**Exercise brief**
Whenever a line carries the word "each", pull it out of the entries.

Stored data
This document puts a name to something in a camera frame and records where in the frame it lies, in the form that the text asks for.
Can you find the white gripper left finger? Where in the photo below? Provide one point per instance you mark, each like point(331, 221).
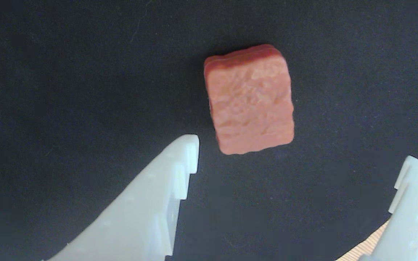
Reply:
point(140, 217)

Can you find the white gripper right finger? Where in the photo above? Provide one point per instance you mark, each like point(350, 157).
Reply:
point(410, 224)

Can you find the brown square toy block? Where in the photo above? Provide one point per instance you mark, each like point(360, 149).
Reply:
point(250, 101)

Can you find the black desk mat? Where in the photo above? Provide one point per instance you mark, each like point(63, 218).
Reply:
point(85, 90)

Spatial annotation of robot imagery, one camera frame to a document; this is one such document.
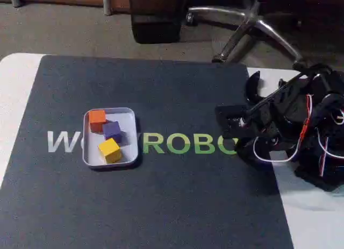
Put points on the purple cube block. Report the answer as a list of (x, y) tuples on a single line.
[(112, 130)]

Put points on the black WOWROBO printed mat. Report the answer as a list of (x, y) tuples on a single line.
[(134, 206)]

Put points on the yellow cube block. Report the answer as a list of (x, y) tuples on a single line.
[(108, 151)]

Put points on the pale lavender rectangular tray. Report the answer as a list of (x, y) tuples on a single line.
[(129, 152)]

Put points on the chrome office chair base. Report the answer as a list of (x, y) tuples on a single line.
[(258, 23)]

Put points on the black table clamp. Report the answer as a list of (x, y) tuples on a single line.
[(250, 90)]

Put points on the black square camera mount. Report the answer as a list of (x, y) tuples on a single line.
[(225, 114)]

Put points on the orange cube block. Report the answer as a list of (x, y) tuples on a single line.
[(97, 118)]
* * *
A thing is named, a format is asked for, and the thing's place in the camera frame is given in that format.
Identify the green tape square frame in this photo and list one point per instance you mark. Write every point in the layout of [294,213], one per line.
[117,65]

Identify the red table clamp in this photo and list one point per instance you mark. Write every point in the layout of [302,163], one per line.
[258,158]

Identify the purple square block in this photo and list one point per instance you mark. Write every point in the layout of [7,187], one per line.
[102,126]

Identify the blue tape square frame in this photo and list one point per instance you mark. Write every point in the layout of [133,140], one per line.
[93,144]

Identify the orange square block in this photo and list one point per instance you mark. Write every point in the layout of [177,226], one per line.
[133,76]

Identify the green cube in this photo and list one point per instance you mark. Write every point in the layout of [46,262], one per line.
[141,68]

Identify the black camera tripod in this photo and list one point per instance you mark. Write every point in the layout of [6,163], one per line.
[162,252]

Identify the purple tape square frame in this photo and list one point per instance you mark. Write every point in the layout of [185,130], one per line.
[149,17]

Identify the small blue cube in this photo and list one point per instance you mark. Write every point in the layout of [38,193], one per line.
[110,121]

**Solution below**
Can you find the white gripper left finger? Where in the photo below? Provide one point per instance you mark, each like point(331, 221).
Can you find the white gripper right finger? Where in the photo above? Provide one point per instance you mark, each like point(350, 157).
Can you find the brown square toy block? Where in the photo above? Provide one point per instance you mark, each like point(360, 149).
Can you find the black desk mat? Where in the photo above? Provide one point per instance you mark, each like point(63, 218).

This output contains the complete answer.